Маршируя взад-вперед по раскаленной от солнца площадке, полицейские наблюдали за тем, как их товарищей по одному вызывают в спортзал. Ни один из вызванных не вышел обратно. Было очевидно, что все они успешно справились с тестом. Когда вызвали последнего полицейского, сержант Брейтенбах из любопытства зашел за ним следом в спортзал. У него на глазах четыре сержанта схватили полицейского, мгновенно залепили ему рот пластырем и привязали к последнему стулу, который еще оставался, свободен. Двести полицейских, не в силах издать ни звука, с молчаливой яростью смотрели на временного комманданта. Свет в зале выключили, включили диапроектор. На огромном экране в противоположном конце зала возникло большое, исполненное в прекрасном цвете, изображение чернокожей. Она была в чем мать родила, но по размеру раз в сорок больше, чем в момент рождения. Лейтенант Веркрамп взобрался на сцену и встал перед экраном, причем так, что изображенные на экране волосы в паховой области окружили голову лейтенанта как бы ореолом. Когда же лейтенант открыл рот, представшая залу картина обрела поразительный реализм.

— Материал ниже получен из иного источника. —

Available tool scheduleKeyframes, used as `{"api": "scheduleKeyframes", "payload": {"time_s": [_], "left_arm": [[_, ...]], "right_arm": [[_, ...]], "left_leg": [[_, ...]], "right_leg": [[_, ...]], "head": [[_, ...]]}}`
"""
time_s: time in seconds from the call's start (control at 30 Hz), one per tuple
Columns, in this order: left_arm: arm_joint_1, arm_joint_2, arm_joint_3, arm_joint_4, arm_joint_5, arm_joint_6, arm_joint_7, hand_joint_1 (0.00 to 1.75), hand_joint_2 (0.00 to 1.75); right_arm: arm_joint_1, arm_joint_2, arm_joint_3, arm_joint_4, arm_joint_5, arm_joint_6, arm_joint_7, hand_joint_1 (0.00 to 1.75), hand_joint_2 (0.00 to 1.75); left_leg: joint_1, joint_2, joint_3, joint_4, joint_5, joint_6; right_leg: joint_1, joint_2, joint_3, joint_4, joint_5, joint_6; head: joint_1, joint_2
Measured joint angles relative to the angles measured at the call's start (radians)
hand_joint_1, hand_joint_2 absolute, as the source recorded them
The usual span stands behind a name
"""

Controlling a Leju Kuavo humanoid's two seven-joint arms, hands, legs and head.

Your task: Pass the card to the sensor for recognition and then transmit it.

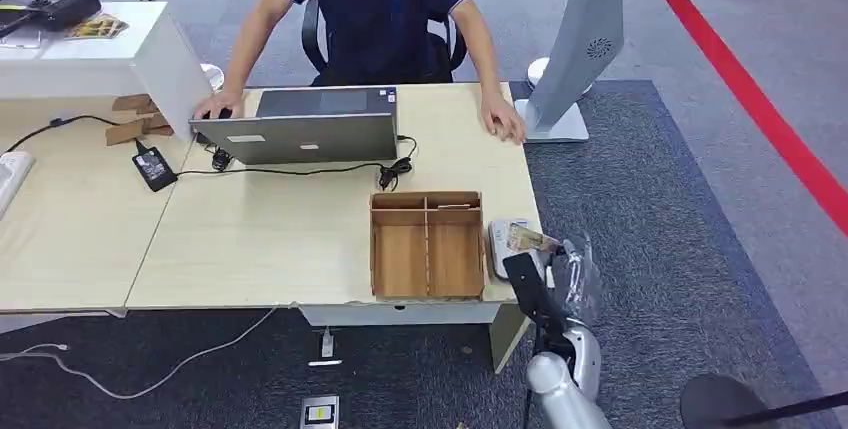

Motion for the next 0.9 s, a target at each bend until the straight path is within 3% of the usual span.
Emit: {"api": "scheduleKeyframes", "payload": {"time_s": [0.9], "left_arm": [[0.0, 0.0, -0.001, 0.0, 0.024, 0.012, 0.0, 0.0, 0.0]], "right_arm": [[0.034, 0.005, -0.018, 0.096, 0.089, 0.0, 0.015, 1.75, 1.75]], "left_leg": [[0.0, 0.0, 0.0, 0.0, 0.0, 0.0]], "right_leg": [[0.0, 0.0, 0.0, 0.0, 0.0, 0.0]], "head": [[0.0, 0.0]]}}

— Это делается для вашего же блага, — сказал лейтенант. — Когда вы выйдете отсюда, у вас навсегда исчезнет стремление спать с представительницами других рас. У вас исчезнут все плотские желания. Начинайте лечение. — Двести полицейских в зале дернулись на своих стульях с синхронностью, начисто отсутствовавшей у них во время занятий строевой подготовкой.
По дороге назад, в полицейское управление, сержант Брейтенбах выразил восхищение придуманным Веркрампом хитрым ходом.
— Надо знать психологию, — самодовольно ответил Веркрамп. — Ничего особенного: разделяй и властвуй.